The answer must be every line from the listing that holds the string "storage".
*** Block opens ***
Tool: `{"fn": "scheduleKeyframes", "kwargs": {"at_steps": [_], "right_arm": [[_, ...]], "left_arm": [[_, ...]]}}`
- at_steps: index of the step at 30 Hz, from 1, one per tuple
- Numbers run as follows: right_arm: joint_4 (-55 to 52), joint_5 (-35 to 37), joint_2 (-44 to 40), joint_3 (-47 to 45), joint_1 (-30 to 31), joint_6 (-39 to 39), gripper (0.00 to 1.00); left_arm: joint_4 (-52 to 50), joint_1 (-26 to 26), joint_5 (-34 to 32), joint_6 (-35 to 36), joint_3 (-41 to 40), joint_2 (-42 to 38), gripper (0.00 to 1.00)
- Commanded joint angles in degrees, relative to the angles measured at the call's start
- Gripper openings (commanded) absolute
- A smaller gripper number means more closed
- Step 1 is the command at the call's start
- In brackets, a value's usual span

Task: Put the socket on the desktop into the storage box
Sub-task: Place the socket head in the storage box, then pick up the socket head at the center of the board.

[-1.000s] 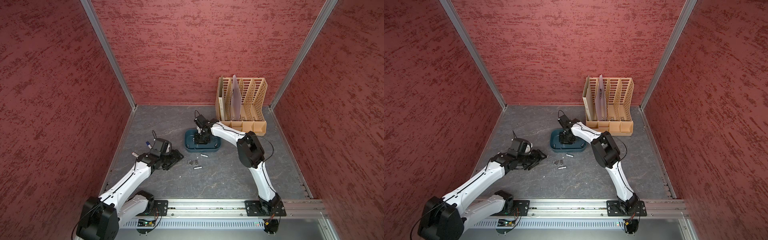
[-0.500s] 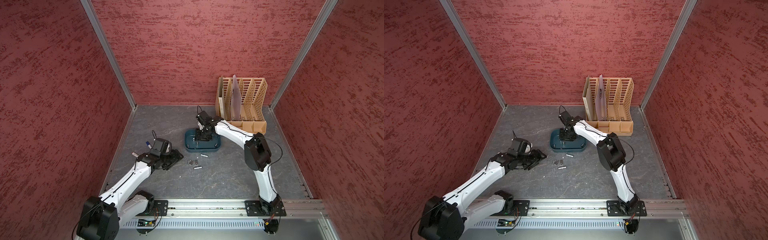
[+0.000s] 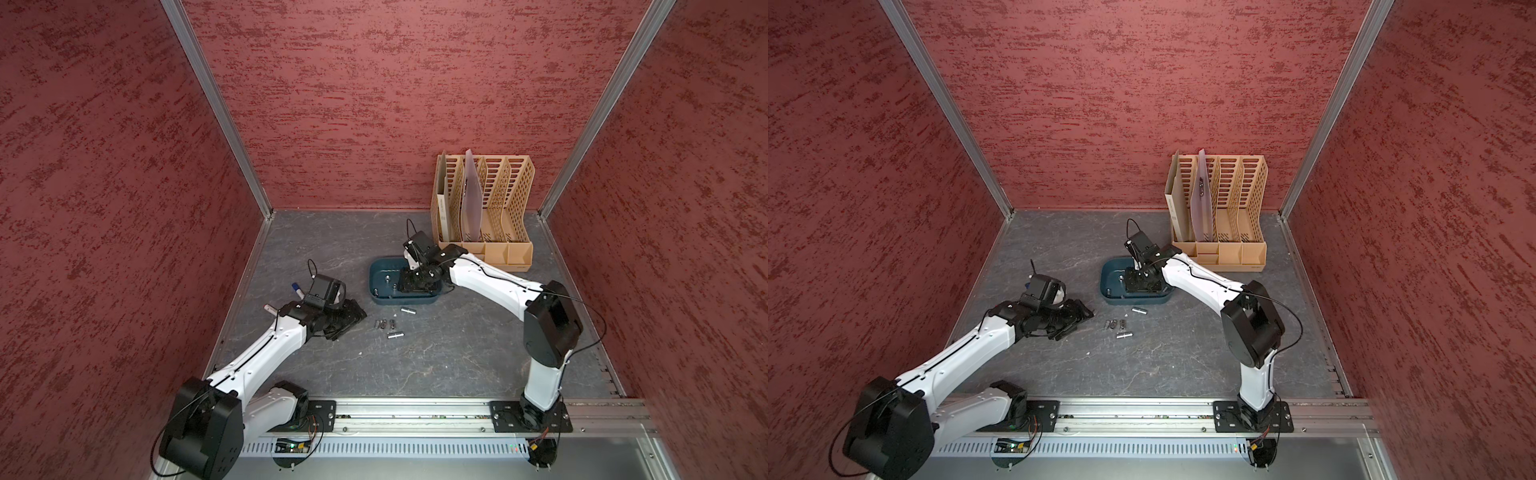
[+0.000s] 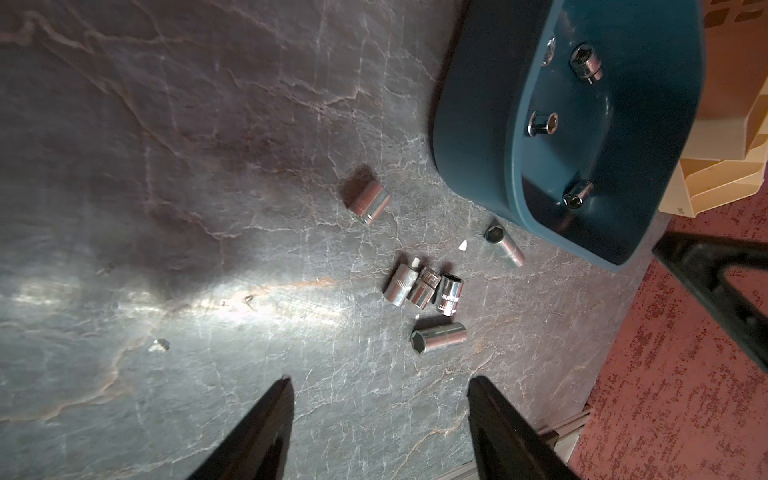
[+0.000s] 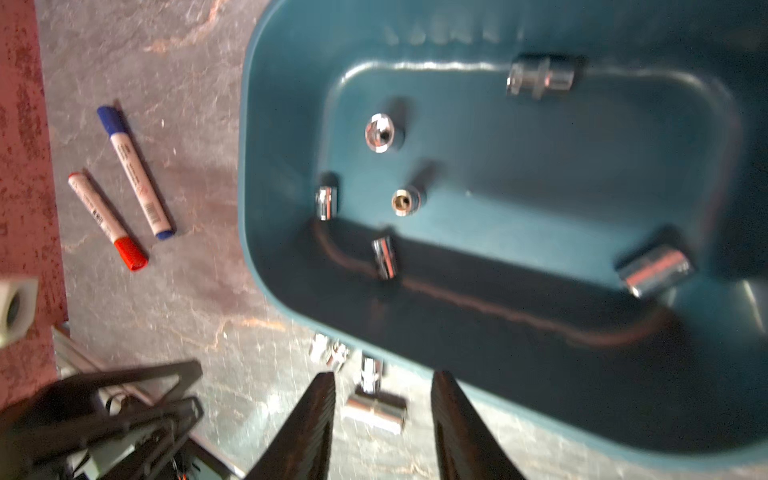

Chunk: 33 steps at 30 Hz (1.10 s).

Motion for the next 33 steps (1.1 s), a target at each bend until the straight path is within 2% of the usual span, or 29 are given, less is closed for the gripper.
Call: {"fn": "scheduleKeyframes", "kwargs": {"at_steps": [1, 19, 33], "right_arm": [[4.04, 0.40, -5.15, -4.47, 0.95, 0.47, 0.43], [18.24, -3.89, -27.03, -28.38, 7.02, -4.26, 0.43], [22.35, -5.76, -33.84, -35.89, 9.06, -4.65, 0.43]], "left_arm": [[-0.76, 0.03, -1.76, 2.14, 2.41, 1.78, 0.69], [-1.19, -0.69, -4.49, 10.74, 11.42, 17.38, 0.61], [-1.97, -1.98, -6.58, 16.01, 16.00, 25.79, 0.50]]}}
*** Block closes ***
→ RESULT:
Task: Put the socket on the desktop into the storage box
Sub-task: Place the socket head in the storage box, then pick up the socket head at the center of the board.

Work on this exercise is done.